# Your goal
Search the data for the word "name" and copy out every line that has it.

# Given information

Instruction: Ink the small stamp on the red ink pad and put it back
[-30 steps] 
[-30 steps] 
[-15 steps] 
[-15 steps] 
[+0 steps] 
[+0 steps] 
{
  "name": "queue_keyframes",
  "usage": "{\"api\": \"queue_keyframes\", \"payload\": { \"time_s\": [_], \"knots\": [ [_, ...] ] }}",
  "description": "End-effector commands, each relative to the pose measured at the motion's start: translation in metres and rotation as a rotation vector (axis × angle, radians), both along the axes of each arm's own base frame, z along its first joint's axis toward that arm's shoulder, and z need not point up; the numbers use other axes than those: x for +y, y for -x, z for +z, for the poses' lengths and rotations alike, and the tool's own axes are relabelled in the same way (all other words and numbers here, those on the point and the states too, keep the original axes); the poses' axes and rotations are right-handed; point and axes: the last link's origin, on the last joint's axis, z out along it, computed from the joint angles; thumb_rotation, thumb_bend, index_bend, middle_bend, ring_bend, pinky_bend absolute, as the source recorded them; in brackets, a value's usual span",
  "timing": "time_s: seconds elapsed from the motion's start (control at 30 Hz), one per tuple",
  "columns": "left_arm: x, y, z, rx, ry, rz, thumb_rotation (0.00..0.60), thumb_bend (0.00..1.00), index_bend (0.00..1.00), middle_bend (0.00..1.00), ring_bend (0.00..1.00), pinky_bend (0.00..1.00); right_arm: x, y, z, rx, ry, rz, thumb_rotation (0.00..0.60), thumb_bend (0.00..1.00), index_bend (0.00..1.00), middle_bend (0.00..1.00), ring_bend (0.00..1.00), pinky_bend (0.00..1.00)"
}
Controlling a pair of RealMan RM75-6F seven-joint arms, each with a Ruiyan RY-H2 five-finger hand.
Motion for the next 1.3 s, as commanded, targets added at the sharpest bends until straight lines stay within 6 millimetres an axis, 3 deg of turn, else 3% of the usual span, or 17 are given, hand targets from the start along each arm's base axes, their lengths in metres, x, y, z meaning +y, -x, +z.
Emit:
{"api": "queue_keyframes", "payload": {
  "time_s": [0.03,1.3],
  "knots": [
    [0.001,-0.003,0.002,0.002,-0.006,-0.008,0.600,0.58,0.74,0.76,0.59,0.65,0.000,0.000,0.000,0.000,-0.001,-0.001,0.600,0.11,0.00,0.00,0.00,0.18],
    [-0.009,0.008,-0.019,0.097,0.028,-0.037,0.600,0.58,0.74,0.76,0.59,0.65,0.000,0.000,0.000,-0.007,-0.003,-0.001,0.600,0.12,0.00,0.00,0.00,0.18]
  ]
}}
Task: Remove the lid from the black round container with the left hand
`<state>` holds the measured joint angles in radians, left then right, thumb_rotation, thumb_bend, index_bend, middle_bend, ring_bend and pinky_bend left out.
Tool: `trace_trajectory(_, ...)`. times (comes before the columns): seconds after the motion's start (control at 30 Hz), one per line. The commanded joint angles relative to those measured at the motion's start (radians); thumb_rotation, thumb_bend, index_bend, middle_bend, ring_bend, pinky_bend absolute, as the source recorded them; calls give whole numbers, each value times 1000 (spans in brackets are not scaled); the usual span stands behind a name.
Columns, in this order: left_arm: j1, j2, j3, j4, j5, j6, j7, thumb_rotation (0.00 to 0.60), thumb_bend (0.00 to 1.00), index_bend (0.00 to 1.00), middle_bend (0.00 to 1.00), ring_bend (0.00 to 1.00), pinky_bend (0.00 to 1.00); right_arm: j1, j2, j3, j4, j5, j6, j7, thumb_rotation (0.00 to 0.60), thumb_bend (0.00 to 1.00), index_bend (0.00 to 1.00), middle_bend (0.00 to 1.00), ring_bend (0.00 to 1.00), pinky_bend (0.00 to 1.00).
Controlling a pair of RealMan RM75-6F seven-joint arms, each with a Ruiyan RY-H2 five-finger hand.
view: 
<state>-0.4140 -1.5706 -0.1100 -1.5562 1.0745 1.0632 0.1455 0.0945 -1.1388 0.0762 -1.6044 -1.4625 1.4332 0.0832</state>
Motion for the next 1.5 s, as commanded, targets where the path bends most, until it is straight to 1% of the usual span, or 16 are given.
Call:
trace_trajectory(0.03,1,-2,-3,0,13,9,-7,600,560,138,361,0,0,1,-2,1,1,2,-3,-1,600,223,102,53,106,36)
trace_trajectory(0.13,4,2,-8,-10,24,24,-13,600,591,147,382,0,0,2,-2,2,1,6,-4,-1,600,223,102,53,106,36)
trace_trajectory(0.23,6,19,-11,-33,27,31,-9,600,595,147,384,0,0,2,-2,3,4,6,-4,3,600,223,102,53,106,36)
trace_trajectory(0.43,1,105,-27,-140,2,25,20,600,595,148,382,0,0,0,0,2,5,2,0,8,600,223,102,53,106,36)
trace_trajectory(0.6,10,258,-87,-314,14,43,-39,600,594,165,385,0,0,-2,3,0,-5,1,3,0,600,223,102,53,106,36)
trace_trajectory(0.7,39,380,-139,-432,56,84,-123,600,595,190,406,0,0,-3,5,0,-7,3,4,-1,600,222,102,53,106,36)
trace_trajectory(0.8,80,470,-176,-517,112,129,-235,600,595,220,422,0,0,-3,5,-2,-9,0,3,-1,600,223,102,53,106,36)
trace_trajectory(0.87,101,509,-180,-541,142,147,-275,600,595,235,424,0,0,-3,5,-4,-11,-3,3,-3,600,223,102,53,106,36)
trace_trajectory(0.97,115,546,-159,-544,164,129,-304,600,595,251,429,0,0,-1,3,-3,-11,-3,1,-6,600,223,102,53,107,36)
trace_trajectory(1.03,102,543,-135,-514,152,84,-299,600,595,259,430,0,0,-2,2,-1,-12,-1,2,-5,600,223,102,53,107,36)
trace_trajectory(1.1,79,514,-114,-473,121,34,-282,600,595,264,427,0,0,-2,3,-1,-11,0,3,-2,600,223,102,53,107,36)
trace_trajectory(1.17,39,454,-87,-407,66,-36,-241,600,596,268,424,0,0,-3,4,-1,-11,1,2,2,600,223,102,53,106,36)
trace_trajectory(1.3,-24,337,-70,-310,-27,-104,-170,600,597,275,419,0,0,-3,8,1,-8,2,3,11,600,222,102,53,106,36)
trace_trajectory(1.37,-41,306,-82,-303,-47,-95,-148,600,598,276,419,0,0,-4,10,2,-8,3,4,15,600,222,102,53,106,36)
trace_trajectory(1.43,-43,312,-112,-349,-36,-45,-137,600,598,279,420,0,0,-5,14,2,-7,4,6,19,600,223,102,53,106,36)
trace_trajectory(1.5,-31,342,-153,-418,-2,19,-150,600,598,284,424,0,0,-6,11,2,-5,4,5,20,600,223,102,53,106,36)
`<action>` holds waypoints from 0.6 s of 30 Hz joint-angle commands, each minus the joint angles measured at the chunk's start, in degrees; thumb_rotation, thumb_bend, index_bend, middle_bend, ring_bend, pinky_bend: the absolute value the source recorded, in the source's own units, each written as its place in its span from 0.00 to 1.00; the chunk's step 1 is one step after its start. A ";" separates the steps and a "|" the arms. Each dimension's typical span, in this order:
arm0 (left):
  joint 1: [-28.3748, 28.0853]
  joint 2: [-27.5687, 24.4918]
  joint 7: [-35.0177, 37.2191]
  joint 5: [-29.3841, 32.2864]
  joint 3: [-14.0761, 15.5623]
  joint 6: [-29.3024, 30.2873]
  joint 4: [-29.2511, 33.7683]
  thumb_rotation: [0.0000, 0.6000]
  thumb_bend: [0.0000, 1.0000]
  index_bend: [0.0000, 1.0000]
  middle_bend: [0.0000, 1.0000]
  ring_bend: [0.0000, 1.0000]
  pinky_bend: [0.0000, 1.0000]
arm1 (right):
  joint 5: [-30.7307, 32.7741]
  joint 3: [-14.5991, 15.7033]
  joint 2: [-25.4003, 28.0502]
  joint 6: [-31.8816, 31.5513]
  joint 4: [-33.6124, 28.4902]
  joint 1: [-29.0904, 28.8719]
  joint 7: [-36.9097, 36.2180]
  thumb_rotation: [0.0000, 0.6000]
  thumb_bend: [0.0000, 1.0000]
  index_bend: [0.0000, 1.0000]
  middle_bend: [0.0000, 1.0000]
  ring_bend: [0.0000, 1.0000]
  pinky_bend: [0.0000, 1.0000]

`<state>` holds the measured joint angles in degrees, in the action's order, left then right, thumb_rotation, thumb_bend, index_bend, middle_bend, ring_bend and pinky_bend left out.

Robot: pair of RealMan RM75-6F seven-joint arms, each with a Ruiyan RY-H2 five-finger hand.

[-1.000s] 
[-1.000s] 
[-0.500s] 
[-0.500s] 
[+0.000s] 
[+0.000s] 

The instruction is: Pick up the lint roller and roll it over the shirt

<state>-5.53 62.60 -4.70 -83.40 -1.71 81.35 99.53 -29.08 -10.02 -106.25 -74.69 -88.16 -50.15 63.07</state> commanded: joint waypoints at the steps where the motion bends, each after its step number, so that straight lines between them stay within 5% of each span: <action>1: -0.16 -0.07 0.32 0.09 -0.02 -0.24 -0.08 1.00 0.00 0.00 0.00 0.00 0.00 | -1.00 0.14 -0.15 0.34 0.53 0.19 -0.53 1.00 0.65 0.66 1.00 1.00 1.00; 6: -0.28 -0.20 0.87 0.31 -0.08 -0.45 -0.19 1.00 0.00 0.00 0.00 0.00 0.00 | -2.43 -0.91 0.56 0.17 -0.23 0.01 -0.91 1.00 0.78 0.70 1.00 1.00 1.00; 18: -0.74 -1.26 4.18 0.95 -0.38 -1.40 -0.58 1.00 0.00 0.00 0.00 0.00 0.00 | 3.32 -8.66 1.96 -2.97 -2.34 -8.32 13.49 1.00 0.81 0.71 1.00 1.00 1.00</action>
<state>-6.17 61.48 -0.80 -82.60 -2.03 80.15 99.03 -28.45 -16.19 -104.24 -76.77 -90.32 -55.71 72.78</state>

# Solution for this task
  "name": "queue_keyframes",
Tool: `trace_trajectory(_, ...)`. times (comes before the columns): seconds after the motion's start (control at 30 Hz), one per line. The commanded joint angles relative to those measured at the motion's start (radians); thumb_rotation, thumb_bend, index_bend, middle_bend, ring_bend, pinky_bend absolute, as the source recorded them; calls give whole numbers, each value times 1000 (spans in brackets are not scaled); the usual span stands behind a name.

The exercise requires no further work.